> [Exercise]: Could you give the entries again, exactly as written?

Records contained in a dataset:

= Beginning of Section =

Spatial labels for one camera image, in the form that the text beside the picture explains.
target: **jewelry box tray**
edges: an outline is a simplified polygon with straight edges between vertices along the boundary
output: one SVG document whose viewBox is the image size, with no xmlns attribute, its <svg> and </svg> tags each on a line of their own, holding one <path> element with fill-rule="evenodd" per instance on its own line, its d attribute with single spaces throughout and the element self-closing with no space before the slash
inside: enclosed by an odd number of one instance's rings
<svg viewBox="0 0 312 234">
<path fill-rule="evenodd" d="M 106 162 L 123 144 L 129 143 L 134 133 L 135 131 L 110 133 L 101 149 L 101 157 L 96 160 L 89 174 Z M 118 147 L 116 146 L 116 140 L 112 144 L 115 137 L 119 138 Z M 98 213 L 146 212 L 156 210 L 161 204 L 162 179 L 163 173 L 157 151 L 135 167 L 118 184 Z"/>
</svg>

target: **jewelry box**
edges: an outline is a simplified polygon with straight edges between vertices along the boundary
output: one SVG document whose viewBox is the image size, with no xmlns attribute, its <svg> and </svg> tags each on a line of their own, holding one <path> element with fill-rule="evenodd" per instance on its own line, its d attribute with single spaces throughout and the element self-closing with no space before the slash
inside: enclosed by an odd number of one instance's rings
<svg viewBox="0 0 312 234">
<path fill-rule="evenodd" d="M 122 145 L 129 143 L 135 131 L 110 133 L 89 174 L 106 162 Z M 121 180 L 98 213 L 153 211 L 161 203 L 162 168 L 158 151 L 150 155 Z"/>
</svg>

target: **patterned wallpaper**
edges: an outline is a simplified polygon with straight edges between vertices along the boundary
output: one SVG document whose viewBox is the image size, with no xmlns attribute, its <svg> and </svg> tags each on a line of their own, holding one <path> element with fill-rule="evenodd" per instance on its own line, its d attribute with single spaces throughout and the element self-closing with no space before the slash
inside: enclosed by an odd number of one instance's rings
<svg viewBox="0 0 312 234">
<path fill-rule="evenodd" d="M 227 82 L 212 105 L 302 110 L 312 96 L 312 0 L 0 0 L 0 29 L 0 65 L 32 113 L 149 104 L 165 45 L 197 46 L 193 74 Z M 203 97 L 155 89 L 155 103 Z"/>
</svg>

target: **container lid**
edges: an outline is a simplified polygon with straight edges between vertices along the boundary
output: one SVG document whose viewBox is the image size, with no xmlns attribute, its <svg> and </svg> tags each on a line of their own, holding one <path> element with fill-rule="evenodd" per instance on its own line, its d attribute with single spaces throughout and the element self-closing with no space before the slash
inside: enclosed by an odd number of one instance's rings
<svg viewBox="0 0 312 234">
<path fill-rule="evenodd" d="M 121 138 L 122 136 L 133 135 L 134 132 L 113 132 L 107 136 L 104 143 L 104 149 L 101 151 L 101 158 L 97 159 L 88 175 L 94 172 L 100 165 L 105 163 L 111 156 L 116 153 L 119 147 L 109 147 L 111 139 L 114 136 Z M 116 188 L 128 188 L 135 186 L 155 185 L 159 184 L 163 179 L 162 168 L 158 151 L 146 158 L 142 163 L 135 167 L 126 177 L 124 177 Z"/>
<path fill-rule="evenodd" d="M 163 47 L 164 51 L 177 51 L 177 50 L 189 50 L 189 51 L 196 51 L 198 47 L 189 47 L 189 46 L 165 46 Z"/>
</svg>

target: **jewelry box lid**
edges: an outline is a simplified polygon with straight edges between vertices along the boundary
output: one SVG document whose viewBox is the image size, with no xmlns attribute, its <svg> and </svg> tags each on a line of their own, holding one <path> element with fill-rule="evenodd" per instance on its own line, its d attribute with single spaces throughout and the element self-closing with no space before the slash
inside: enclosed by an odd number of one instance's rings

= End of Section =

> [Task output]:
Spatial labels for one camera image, in the form that the text beside the picture explains.
target: **jewelry box tray**
edges: an outline is a simplified polygon with straight edges between vertices along the boundary
output: one SVG document whose viewBox is the image size, with no xmlns attribute, its <svg> and </svg> tags each on a line of their own, holding one <path> element with fill-rule="evenodd" per instance on its own line, its d attribute with single spaces throughout and the element self-closing with no space before the slash
inside: enclosed by an odd number of one instance's rings
<svg viewBox="0 0 312 234">
<path fill-rule="evenodd" d="M 106 162 L 123 144 L 129 143 L 134 133 L 135 131 L 110 133 L 101 149 L 101 157 L 96 160 L 89 174 Z M 118 147 L 116 146 L 116 140 L 112 144 L 115 137 L 119 138 Z M 98 213 L 146 212 L 156 210 L 161 204 L 162 179 L 163 173 L 157 151 L 135 167 L 118 184 Z"/>
</svg>

target: **jewelry box**
edges: an outline is a simplified polygon with straight edges between vertices along the boundary
output: one SVG document whose viewBox is the image size, with no xmlns attribute, its <svg> and </svg> tags each on a line of their own, holding one <path> element with fill-rule="evenodd" per instance on its own line, its d attribute with single spaces throughout and the element self-closing with no space before the slash
inside: enclosed by an odd number of one instance's rings
<svg viewBox="0 0 312 234">
<path fill-rule="evenodd" d="M 122 145 L 129 143 L 135 131 L 110 133 L 89 174 L 106 162 Z M 121 180 L 98 213 L 153 211 L 161 203 L 162 168 L 158 151 L 150 155 Z"/>
</svg>

target: **patterned wallpaper**
edges: an outline is a simplified polygon with straight edges between vertices along the boundary
output: one SVG document whose viewBox is the image size, with no xmlns attribute, its <svg> and </svg> tags each on a line of their own, holding one <path> element with fill-rule="evenodd" per instance on its own line, its d attribute with single spaces throughout and the element self-closing with no space before the slash
inside: enclosed by an odd number of one instance's rings
<svg viewBox="0 0 312 234">
<path fill-rule="evenodd" d="M 227 82 L 212 105 L 302 110 L 312 96 L 312 0 L 0 0 L 0 29 L 0 65 L 32 113 L 149 104 L 165 45 L 197 46 L 193 74 Z M 203 97 L 155 89 L 155 103 Z"/>
</svg>

target: **container lid**
edges: an outline is a simplified polygon with straight edges between vertices along the boundary
output: one SVG document whose viewBox is the image size, with no xmlns attribute, its <svg> and </svg> tags each on a line of their own, holding one <path> element with fill-rule="evenodd" per instance on its own line, its d attribute with single spaces throughout and the element self-closing with no space before the slash
inside: enclosed by an odd number of one instance's rings
<svg viewBox="0 0 312 234">
<path fill-rule="evenodd" d="M 121 138 L 122 136 L 133 135 L 134 132 L 113 132 L 107 136 L 104 143 L 104 149 L 101 151 L 101 158 L 97 159 L 88 175 L 94 172 L 100 165 L 105 163 L 111 156 L 116 153 L 119 147 L 109 147 L 111 139 L 114 136 Z M 116 188 L 128 188 L 135 186 L 155 185 L 159 184 L 163 179 L 162 168 L 158 151 L 146 158 L 142 163 L 135 167 L 126 177 L 124 177 Z"/>
<path fill-rule="evenodd" d="M 163 47 L 164 51 L 177 51 L 177 50 L 189 50 L 189 51 L 196 51 L 198 47 L 189 47 L 189 46 L 165 46 Z"/>
</svg>

target: **jewelry box lid**
edges: an outline is a simplified polygon with straight edges between vertices along the boundary
output: one SVG document whose viewBox is the image size, with no xmlns attribute, its <svg> and </svg> tags each on a line of their own, holding one <path> element with fill-rule="evenodd" per instance on its own line, its d attribute with single spaces throughout and the element self-closing with no space before the slash
inside: enclosed by an odd number of one instance's rings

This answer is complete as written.